Task statement: Could you please retype the records exactly, minus their pictures?

Data shown:

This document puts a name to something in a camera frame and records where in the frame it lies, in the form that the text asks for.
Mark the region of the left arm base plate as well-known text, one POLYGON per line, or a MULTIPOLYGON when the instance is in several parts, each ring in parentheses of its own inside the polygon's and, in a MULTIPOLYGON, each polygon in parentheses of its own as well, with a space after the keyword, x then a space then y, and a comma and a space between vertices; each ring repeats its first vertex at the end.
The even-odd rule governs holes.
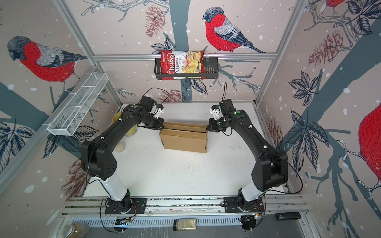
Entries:
POLYGON ((123 214, 144 214, 147 204, 147 198, 128 197, 122 201, 107 199, 105 214, 123 215, 123 214))

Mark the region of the brown cardboard box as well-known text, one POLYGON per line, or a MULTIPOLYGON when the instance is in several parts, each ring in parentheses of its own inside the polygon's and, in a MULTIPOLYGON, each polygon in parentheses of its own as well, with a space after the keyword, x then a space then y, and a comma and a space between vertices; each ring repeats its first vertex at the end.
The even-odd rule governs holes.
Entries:
POLYGON ((207 125, 164 123, 159 136, 165 149, 207 153, 207 125))

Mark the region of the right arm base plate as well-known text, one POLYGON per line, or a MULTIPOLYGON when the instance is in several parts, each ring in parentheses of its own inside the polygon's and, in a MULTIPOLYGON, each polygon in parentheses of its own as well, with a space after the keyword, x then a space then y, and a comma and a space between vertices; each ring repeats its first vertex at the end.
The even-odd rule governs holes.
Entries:
POLYGON ((246 201, 241 196, 225 196, 222 205, 226 213, 264 213, 262 199, 246 201))

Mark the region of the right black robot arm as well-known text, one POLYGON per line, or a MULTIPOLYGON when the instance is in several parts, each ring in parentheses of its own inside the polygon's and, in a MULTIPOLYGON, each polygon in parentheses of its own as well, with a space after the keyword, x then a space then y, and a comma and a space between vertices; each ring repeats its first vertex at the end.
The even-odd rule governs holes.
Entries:
POLYGON ((288 182, 288 163, 285 154, 265 140, 245 111, 233 111, 220 119, 209 119, 208 131, 226 132, 227 129, 238 133, 256 161, 251 181, 238 191, 237 200, 240 207, 259 199, 268 190, 288 182))

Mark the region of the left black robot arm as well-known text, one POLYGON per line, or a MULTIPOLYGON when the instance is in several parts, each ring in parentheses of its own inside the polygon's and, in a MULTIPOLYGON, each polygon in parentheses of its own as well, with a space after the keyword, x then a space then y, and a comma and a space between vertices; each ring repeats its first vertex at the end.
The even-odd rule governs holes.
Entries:
POLYGON ((101 182, 110 200, 129 202, 129 191, 116 173, 118 166, 113 152, 117 144, 134 126, 143 124, 145 129, 160 131, 164 119, 160 117, 164 106, 150 97, 143 96, 137 104, 123 108, 118 119, 94 140, 84 141, 80 146, 81 167, 95 180, 101 182))

Reply:
This document puts a name to something in a camera frame and records where in the frame it lies, in the form that the text asks for.
Mark the region of the left arm base plate as well-known text, one POLYGON per line, or a MULTIPOLYGON when the instance is in several parts, each ring in parentheses of its own inside the polygon's and, in a MULTIPOLYGON, each polygon in parentheses of its own as well, with a space after the keyword, x then a space then y, and a comma and a space between vertices; each ring repeats its first vertex at the end.
The even-odd rule governs holes.
Entries:
POLYGON ((123 214, 144 214, 147 204, 147 198, 128 197, 122 201, 107 199, 105 214, 123 215, 123 214))

Mark the region of the brown cardboard box as well-known text, one POLYGON per line, or a MULTIPOLYGON when the instance is in several parts, each ring in parentheses of its own inside the polygon's and, in a MULTIPOLYGON, each polygon in parentheses of its own as well, with a space after the keyword, x then a space then y, and a comma and a space between vertices; each ring repeats its first vertex at the end.
The even-odd rule governs holes.
Entries:
POLYGON ((207 125, 164 123, 159 136, 165 149, 207 153, 207 125))

Mark the region of the right arm base plate as well-known text, one POLYGON per line, or a MULTIPOLYGON when the instance is in several parts, each ring in parentheses of its own inside the polygon's and, in a MULTIPOLYGON, each polygon in parentheses of its own as well, with a space after the keyword, x then a space then y, and a comma and a space between vertices; each ring repeats its first vertex at the end.
The even-odd rule governs holes.
Entries:
POLYGON ((246 201, 241 196, 225 196, 222 205, 226 213, 264 213, 262 199, 246 201))

Mark the region of the right black robot arm as well-known text, one POLYGON per line, or a MULTIPOLYGON when the instance is in several parts, each ring in parentheses of its own inside the polygon's and, in a MULTIPOLYGON, each polygon in parentheses of its own as well, with a space after the keyword, x then a space then y, and a comma and a space between vertices; each ring repeats its first vertex at the end.
The even-odd rule governs holes.
Entries:
POLYGON ((288 182, 288 163, 285 154, 265 140, 245 111, 233 111, 220 119, 209 119, 208 131, 226 132, 227 129, 238 133, 256 161, 251 181, 238 191, 237 200, 240 207, 259 199, 268 190, 288 182))

Mark the region of the left black robot arm as well-known text, one POLYGON per line, or a MULTIPOLYGON when the instance is in several parts, each ring in parentheses of its own inside the polygon's and, in a MULTIPOLYGON, each polygon in parentheses of its own as well, with a space after the keyword, x then a space then y, and a comma and a space between vertices; each ring repeats its first vertex at the end.
The even-odd rule governs holes.
Entries:
POLYGON ((101 182, 110 200, 129 202, 129 191, 116 173, 118 166, 113 152, 117 144, 134 126, 143 124, 145 129, 160 131, 164 119, 160 117, 164 106, 150 97, 143 96, 137 104, 123 108, 118 119, 94 140, 84 141, 80 146, 81 167, 95 180, 101 182))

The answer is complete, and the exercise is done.